MATERIAL TO PROCESS:
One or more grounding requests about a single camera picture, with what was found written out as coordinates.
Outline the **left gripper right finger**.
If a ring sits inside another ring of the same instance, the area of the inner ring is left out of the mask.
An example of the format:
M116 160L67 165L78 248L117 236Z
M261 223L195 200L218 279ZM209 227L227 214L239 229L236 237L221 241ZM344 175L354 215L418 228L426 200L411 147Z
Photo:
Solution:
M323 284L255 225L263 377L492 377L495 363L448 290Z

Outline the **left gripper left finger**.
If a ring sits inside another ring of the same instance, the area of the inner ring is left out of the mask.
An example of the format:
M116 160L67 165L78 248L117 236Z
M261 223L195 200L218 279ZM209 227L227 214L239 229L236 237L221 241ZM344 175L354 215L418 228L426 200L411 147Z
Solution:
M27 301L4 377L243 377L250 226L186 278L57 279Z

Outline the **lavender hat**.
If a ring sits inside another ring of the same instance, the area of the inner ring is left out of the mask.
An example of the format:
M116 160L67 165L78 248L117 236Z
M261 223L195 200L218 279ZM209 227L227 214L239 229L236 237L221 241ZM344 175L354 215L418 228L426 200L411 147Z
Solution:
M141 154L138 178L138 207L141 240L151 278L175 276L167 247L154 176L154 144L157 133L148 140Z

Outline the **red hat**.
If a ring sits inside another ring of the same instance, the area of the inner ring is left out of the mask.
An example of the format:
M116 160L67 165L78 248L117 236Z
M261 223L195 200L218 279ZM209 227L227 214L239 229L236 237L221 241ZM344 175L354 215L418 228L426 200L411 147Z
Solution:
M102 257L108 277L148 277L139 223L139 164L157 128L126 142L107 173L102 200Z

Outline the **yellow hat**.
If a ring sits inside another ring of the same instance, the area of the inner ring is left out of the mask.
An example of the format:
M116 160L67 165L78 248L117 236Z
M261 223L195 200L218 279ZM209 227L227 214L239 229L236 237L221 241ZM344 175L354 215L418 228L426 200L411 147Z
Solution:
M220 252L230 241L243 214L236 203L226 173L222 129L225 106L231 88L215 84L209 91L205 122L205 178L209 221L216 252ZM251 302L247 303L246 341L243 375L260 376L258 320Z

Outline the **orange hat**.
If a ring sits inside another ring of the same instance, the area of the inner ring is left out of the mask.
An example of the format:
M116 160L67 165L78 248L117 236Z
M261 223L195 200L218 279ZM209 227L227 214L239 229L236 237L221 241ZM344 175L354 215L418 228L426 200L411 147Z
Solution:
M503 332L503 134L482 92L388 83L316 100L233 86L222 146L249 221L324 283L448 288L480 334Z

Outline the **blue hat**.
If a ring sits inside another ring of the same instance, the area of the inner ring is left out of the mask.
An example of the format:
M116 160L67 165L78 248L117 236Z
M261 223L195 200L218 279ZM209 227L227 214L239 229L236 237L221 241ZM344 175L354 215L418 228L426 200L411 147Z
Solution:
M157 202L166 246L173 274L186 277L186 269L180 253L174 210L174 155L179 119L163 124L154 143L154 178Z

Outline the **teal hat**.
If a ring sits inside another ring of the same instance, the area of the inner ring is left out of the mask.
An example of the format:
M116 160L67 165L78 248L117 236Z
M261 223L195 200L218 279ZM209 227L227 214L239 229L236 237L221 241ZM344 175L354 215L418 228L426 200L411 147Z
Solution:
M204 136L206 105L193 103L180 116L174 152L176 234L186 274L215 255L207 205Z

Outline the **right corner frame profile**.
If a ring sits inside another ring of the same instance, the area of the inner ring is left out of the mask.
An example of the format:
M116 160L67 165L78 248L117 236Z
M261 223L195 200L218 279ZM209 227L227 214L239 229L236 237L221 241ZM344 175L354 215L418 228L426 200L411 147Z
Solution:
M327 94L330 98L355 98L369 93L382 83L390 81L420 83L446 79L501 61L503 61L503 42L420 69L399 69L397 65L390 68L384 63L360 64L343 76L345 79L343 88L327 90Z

--

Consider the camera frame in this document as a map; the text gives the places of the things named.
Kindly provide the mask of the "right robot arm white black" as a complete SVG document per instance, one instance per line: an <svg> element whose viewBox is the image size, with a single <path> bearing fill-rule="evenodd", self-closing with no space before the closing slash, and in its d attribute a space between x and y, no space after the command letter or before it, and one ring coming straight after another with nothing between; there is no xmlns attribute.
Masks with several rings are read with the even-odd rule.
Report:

...

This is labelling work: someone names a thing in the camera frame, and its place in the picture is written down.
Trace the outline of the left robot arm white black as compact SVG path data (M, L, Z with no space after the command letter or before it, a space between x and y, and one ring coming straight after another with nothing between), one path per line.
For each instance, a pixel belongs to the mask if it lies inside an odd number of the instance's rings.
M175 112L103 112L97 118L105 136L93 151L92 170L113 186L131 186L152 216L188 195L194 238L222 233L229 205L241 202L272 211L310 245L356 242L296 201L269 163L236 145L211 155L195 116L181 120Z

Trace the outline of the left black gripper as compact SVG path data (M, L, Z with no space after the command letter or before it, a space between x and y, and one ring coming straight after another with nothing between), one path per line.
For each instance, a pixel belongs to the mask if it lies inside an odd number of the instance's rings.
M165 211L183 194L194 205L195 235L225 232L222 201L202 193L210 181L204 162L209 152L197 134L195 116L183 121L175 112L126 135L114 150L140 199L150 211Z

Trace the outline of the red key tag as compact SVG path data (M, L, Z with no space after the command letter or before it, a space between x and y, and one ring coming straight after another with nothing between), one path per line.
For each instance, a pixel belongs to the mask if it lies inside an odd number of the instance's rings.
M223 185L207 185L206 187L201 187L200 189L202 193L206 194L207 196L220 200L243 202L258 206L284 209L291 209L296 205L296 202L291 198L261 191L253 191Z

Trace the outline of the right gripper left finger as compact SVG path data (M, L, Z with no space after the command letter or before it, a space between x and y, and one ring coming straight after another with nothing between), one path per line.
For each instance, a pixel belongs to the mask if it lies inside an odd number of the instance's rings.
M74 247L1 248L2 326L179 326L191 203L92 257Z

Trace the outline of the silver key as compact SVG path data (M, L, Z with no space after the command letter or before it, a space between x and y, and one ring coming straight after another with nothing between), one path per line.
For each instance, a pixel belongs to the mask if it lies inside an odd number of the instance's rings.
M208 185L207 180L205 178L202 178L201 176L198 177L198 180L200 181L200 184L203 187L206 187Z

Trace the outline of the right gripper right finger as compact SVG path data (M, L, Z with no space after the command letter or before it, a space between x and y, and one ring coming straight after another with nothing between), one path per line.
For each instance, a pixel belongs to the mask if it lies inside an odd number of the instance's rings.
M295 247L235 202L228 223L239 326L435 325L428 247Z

WHAT YOU NEED TO DO:
Your task is to find each line in the entries that contains the string "picture" and copy it.

RESULT:
One or more grounding requests about a single camera picture, with what was found written out as coordinates.
This is labelling work: someone names a thing in the camera frame, and its place in the picture is written down.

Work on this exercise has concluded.